§ **Instructions for the task**:
From the first line to the last, retype the data below exactly.

Data section Block Start

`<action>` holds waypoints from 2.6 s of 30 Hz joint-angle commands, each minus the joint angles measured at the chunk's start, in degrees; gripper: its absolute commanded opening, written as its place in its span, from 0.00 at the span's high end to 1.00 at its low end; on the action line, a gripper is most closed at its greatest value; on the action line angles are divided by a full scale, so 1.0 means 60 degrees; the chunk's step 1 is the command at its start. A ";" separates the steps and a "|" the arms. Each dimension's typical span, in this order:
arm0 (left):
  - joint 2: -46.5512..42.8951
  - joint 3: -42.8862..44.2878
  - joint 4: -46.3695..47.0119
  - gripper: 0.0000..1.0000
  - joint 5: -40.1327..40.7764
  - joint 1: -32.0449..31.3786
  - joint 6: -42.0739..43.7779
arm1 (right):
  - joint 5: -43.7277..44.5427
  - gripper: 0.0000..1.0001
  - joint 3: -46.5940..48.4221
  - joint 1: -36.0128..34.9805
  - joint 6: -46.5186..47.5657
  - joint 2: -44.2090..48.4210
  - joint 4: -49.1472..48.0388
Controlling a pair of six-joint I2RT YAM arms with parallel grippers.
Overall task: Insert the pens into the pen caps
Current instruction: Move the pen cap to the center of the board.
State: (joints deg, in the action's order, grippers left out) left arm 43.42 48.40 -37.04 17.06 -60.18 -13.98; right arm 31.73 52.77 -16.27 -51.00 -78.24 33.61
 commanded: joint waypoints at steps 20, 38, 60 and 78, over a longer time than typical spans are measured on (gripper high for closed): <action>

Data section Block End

§ **Task response**:
`<action>` holds waypoints from 2.6 s of 30 Hz joint-angle commands, each minus the joint angles measured at the chunk's start, in degrees; gripper: its absolute commanded opening, written as its place in its span, from 0.00 at the span's high end to 1.00 at its low end; on the action line, a gripper is most closed at its greatest value; on the action line angles are divided by a full scale, so 1.0 means 60 degrees; the chunk's step 1 is the command at its start. A ";" separates the steps and a "|" the arms. Each dimension's typical span, in this order:
arm0 (left):
  - joint 2: -46.5512..42.8951
  - joint 3: -42.8862..44.2878
  - joint 4: -46.3695..47.0119
  - gripper: 0.0000..1.0000
  - joint 5: -40.1327..40.7764
  - joint 1: -32.0449..31.3786
  - joint 6: -42.0739..43.7779
arm1 (right):
  - joint 5: -43.7277..44.5427
  - gripper: 0.0000..1.0001
  - joint 3: -46.5940..48.4221
  - joint 1: -36.0128..34.9805
  - joint 6: -46.5186..47.5657
  - joint 2: -44.2090..48.4210
  - joint 4: -49.1472..48.0388
Controlling a pair of six-joint I2RT YAM arms with parallel grippers.
Overall task: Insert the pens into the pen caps
Current instruction: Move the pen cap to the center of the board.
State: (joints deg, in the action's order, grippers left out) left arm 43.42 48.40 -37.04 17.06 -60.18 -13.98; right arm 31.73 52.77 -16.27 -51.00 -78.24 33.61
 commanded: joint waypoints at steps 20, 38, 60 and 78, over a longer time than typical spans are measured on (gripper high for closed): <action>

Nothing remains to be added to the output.